I've also seen projects where security arrived just before deployment, when changing the architecture meant delays, budget increases, and difficult compromises.
The difference wasn't the technology.
It was timing.
The AI race isn't simply about who builds the fastest.
In the long run, I think the organizations that succeed will be the ones that build systems people can trust.
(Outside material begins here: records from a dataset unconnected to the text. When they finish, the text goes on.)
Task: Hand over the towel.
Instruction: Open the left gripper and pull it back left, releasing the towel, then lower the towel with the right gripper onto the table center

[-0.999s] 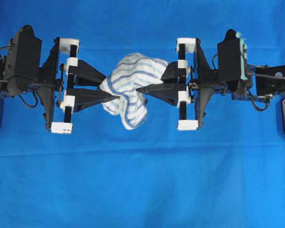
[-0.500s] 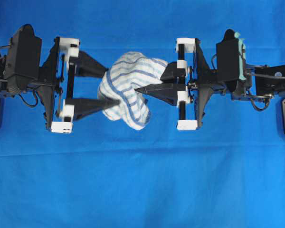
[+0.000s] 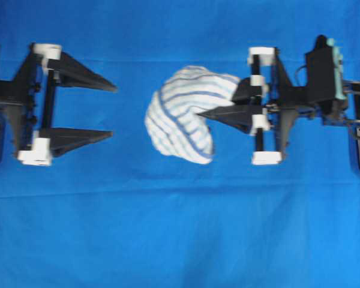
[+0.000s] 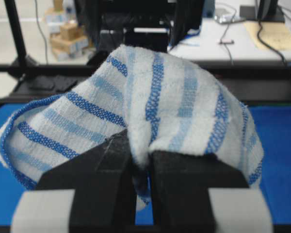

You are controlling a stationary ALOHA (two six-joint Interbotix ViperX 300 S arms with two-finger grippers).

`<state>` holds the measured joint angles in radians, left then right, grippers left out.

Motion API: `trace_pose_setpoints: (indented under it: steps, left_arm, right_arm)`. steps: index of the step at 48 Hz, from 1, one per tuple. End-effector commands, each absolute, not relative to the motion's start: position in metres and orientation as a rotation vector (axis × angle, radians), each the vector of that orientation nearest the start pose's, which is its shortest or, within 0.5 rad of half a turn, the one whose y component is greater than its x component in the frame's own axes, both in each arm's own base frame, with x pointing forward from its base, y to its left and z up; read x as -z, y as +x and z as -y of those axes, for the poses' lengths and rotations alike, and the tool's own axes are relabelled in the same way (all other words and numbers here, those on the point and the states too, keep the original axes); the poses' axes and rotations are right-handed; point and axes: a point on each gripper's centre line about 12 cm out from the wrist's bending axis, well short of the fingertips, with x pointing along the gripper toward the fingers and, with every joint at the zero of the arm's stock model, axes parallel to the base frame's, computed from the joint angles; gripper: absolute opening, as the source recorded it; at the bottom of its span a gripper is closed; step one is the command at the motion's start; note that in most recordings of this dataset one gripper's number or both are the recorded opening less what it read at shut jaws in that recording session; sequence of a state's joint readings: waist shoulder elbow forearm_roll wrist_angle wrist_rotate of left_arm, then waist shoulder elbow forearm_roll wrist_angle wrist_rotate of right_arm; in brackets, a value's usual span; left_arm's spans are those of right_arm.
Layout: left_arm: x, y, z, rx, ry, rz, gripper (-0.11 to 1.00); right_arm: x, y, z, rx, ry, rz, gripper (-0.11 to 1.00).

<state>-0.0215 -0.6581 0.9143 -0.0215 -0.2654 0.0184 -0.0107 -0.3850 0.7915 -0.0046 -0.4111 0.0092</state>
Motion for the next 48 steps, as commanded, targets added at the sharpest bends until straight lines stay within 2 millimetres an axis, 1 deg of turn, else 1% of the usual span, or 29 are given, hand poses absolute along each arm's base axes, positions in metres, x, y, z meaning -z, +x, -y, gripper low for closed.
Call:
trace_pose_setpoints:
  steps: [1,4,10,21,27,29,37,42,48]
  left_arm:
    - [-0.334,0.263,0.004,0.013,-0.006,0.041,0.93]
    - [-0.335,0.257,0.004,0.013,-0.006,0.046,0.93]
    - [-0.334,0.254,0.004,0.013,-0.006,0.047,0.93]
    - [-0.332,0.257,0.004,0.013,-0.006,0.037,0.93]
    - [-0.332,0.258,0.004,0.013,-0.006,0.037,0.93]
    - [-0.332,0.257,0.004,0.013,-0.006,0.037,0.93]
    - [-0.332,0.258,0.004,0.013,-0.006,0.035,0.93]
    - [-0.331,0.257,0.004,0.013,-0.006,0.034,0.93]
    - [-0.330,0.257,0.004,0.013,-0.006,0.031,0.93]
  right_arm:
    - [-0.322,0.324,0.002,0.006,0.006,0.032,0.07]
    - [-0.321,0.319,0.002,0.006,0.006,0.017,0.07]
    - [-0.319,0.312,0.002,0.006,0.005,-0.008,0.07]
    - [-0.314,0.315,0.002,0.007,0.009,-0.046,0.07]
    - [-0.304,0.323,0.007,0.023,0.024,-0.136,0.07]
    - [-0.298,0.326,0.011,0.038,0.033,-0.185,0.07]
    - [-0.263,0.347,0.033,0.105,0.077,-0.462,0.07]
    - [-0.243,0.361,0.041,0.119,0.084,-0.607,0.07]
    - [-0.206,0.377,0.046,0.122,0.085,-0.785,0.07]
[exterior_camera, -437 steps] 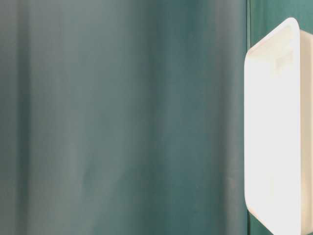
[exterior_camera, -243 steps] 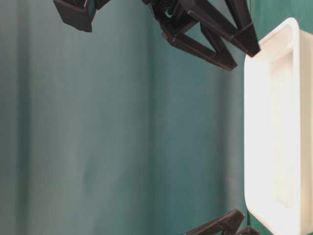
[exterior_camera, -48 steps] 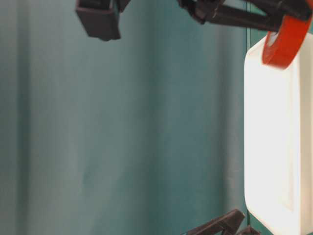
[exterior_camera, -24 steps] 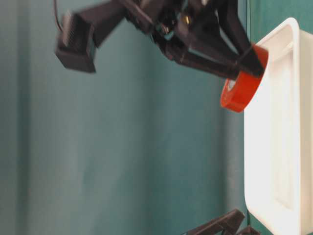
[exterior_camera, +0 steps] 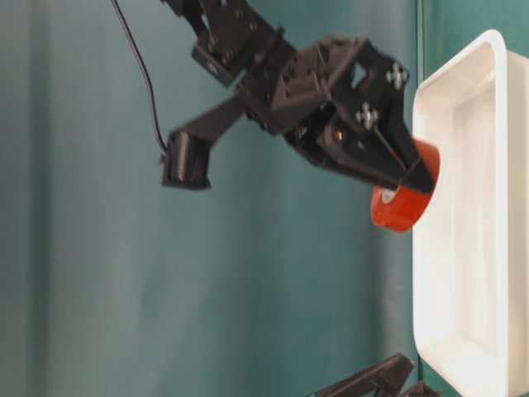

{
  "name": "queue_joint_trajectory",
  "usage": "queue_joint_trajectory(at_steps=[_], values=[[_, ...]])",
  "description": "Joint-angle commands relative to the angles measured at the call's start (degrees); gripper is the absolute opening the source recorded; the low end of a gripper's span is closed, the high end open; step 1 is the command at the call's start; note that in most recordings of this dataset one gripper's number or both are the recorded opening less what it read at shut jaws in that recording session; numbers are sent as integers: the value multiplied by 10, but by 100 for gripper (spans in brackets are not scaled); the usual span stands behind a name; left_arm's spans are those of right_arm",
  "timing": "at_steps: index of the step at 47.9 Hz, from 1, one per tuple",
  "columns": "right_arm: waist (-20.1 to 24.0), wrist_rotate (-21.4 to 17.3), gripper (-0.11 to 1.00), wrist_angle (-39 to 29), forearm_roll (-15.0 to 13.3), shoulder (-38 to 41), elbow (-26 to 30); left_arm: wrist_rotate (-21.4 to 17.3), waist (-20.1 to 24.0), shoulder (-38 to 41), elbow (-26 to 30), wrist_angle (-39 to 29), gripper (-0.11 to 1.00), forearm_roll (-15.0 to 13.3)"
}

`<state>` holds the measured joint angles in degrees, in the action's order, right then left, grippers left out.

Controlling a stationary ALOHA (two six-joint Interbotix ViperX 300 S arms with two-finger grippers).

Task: Put the tape alternately from left to right into the white case.
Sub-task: 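Lift the red tape and carry it into the white tray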

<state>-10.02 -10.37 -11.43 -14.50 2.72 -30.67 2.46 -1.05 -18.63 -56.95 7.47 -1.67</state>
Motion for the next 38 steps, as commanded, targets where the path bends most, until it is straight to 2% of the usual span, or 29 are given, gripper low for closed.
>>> queue_joint_trajectory(at_steps=[1, 13, 25, 38], values=[[-13, -1, 2, 7, -9, 4, 26, 0, 0, -4, 11, 3, 91, -1], [-47, -1, 2, 39, -28, 29, 43, 0, 0, -4, 10, 3, 91, -1], [-85, 0, 2, 74, -31, 47, 44, -1, 0, -3, 9, 3, 91, -1], [-93, 1, 2, 83, -31, 59, 46, -1, 1, -4, 9, 3, 91, -1]])
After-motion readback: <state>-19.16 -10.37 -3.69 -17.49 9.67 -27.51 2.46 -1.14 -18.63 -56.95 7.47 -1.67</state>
And trust is something that has to be designed from the beginning.
References:
- National Institute of Standards and Technology (NIST) AI Risk Management Framework National Institute of Standards and Technology. (2023). Artificial Intelligence Risk Management Framework (AI RMF 1.0) (NIST AI 100-1). U.S. Department of Commerce. https://doi.org/10.6028/NIST.AI.100-1
- OWASP Top 10 for Large Language Model Applications OWASP Foundation. (2025). OWASP Top 10 for Large Language Model Applications 2025. https://genai.owasp.org/
- OWASP AI Security and Privacy Guide (AI Exchange) OWASP Foundation. (2025). OWASP AI Security and Privacy Guide. https://owaspai.org/docs/ai_security_references/
- MITRE ATLAS MITRE Corporation. (2024). MITRE ATLAS™ (Adversarial Threat Landscape for Artificial-Intelligence Systems). https://atlas.mitre.org
- NIST Secure Software Development Framework (SSDF) National Institute of Standards and Technology. (2022). Secure Software Development Framework (SSDF) Version 1.1 (SP 800-218). U.S. Department of Commerce.
- NIST Cybersecurity Framework 2.0 National Institute of Standards and Technology. (2024). The NIST Cybersecurity Framework (CSF) 2.0. U.S. Department of Commerce.